::: Given data

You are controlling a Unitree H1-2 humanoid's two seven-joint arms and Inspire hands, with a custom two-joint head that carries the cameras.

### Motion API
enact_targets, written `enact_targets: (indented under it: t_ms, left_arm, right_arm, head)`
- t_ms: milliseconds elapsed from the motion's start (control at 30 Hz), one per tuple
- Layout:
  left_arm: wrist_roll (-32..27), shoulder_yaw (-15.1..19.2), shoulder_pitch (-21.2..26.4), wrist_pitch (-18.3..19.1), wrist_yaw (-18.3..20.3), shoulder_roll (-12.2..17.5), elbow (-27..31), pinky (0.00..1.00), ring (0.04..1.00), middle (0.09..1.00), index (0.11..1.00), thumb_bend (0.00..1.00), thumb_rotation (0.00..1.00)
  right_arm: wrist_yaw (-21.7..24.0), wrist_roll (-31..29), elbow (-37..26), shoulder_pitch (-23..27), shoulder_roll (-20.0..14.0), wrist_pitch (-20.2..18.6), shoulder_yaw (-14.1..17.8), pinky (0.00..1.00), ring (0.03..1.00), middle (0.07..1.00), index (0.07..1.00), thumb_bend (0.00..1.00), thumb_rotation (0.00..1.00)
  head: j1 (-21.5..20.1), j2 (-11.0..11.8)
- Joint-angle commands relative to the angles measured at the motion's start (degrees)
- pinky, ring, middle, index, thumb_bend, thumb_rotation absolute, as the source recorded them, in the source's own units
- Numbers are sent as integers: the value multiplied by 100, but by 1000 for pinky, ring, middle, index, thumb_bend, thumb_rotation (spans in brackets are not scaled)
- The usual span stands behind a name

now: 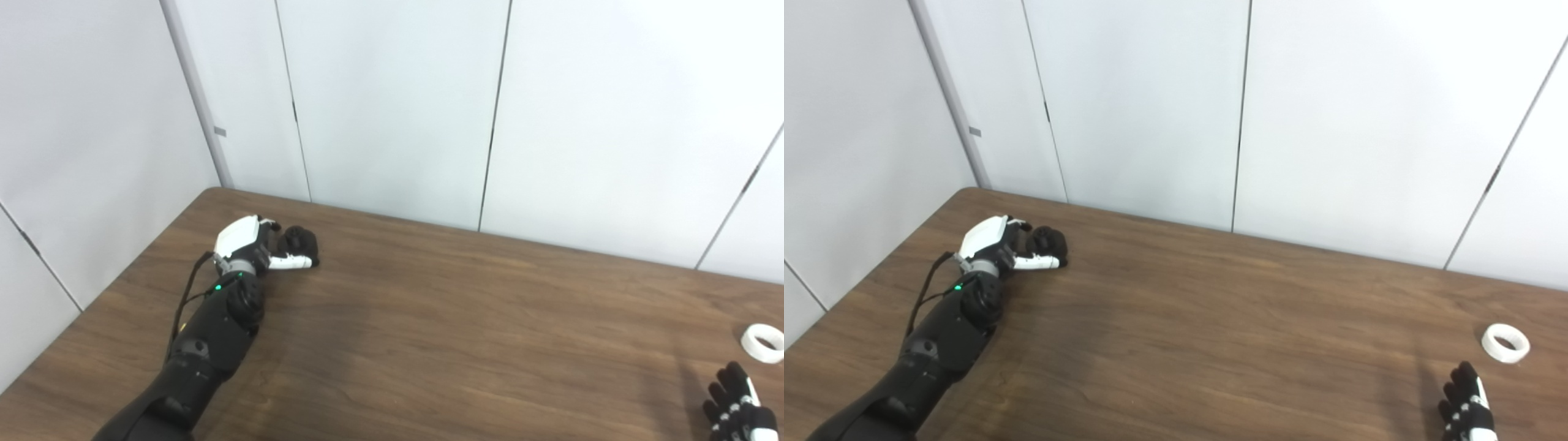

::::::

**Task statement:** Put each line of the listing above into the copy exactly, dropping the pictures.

**Response to the task:**
You are controlling a Unitree H1-2 humanoid's two seven-joint arms and Inspire hands, with a custom two-joint head that carries the cameras.

### Motion API
enact_targets, written `enact_targets: (indented under it: t_ms, left_arm, right_arm, head)`
- t_ms: milliseconds elapsed from the motion's start (control at 30 Hz), one per tuple
- Layout:
  left_arm: wrist_roll (-32..27), shoulder_yaw (-15.1..19.2), shoulder_pitch (-21.2..26.4), wrist_pitch (-18.3..19.1), wrist_yaw (-18.3..20.3), shoulder_roll (-12.2..17.5), elbow (-27..31), pinky (0.00..1.00), ring (0.04..1.00), middle (0.09..1.00), index (0.11..1.00), thumb_bend (0.00..1.00), thumb_rotation (0.00..1.00)
  right_arm: wrist_yaw (-21.7..24.0), wrist_roll (-31..29), elbow (-37..26), shoulder_pitch (-23..27), shoulder_roll (-20.0..14.0), wrist_pitch (-20.2..18.6), shoulder_yaw (-14.1..17.8), pinky (0.00..1.00), ring (0.03..1.00), middle (0.07..1.00), index (0.07..1.00), thumb_bend (0.00..1.00), thumb_rotation (0.00..1.00)
  head: j1 (-21.5..20.1), j2 (-11.0..11.8)
- Joint-angle commands relative to the angles measured at the motion's start (degrees)
- pinky, ring, middle, index, thumb_bend, thumb_rotation absolute, as the source recorded them, in the source's own units
- Numbers are sent as integers: the value multiplied by 100, but by 1000 for pinky, ring, middle, index, thumb_bend, thumb_rotation (spans in brackets are not scaled)
- The usual span stands behind a name

now: 

Nothing else is needed, and the exercise is over.